Your answer should consist of every line in the records that holds "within".

◆ DATA EXTRACT:
↓

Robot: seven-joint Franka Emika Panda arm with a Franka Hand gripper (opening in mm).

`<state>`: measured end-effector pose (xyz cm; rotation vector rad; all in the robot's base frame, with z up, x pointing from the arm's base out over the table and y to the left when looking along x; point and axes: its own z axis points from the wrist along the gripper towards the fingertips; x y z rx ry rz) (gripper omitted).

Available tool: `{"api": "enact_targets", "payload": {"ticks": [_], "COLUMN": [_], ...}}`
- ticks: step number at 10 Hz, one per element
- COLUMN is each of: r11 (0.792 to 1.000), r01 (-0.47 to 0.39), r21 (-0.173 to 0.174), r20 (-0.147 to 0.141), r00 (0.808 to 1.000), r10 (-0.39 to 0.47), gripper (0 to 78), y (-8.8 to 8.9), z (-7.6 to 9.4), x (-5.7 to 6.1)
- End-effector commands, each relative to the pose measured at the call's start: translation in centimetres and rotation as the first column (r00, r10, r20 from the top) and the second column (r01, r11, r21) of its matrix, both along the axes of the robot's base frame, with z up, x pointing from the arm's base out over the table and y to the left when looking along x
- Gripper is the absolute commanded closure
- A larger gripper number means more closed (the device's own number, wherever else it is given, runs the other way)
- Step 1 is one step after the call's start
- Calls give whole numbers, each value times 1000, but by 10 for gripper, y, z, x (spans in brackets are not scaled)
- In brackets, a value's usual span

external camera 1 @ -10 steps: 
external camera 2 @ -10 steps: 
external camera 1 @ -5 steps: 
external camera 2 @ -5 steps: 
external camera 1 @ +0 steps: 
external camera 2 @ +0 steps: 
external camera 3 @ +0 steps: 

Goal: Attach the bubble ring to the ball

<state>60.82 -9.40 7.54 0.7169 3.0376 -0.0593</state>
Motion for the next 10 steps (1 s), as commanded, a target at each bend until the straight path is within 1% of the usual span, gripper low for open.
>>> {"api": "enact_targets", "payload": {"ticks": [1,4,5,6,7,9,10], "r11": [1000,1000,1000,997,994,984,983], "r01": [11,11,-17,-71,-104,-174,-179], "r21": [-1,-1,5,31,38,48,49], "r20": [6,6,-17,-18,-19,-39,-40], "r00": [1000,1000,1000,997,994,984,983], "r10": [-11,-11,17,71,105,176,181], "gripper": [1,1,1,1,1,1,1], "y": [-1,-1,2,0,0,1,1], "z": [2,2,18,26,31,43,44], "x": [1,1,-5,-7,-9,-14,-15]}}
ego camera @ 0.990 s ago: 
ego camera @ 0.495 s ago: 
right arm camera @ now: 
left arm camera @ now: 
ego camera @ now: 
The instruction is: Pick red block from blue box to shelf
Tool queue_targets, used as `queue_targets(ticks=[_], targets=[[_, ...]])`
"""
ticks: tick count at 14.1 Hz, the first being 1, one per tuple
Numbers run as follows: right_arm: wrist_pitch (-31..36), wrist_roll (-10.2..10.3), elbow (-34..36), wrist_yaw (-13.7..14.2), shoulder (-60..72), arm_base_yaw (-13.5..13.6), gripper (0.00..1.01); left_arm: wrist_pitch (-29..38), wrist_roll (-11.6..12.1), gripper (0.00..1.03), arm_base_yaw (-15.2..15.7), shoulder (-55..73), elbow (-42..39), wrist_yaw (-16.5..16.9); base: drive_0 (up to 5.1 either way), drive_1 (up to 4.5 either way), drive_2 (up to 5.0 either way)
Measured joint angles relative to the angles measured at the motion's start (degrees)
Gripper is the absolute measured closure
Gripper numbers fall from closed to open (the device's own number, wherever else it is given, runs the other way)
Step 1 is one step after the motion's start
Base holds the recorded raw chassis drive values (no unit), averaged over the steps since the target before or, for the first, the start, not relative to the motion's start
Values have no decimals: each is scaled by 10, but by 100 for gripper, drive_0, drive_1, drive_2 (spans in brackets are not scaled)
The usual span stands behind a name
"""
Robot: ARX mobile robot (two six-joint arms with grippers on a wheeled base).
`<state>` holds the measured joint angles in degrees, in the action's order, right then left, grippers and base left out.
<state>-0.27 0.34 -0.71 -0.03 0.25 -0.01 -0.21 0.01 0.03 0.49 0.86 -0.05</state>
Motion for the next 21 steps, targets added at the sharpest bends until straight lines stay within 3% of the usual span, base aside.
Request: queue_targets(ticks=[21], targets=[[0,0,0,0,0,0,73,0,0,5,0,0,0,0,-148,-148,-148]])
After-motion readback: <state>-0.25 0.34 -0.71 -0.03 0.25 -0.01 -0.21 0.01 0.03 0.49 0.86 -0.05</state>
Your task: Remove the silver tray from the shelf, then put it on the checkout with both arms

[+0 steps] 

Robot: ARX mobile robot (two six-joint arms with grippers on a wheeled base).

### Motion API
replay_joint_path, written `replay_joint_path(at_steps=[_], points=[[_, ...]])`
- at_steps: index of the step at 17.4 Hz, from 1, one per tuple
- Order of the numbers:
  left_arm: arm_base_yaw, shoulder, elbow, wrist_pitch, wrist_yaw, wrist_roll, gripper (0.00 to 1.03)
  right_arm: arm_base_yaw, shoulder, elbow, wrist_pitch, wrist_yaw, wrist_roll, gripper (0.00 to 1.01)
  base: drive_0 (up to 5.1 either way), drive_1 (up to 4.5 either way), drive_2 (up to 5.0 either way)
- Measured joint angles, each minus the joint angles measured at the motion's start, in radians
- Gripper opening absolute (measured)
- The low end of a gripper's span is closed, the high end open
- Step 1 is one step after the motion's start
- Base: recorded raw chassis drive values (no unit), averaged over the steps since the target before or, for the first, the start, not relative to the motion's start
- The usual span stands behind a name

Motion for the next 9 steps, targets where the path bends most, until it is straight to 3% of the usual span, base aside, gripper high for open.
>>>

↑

◆ SOLUTION TO THIS EXERCISE:
Motion for the next 10 steps (1 s), as commanded, a target at each bend until the straight path is within 1% of the usual span, gripper low for open.
Motion for the next 21 steps, targets added at the sharpest bends until straight lines stay within 3% of the usual span, base aside.

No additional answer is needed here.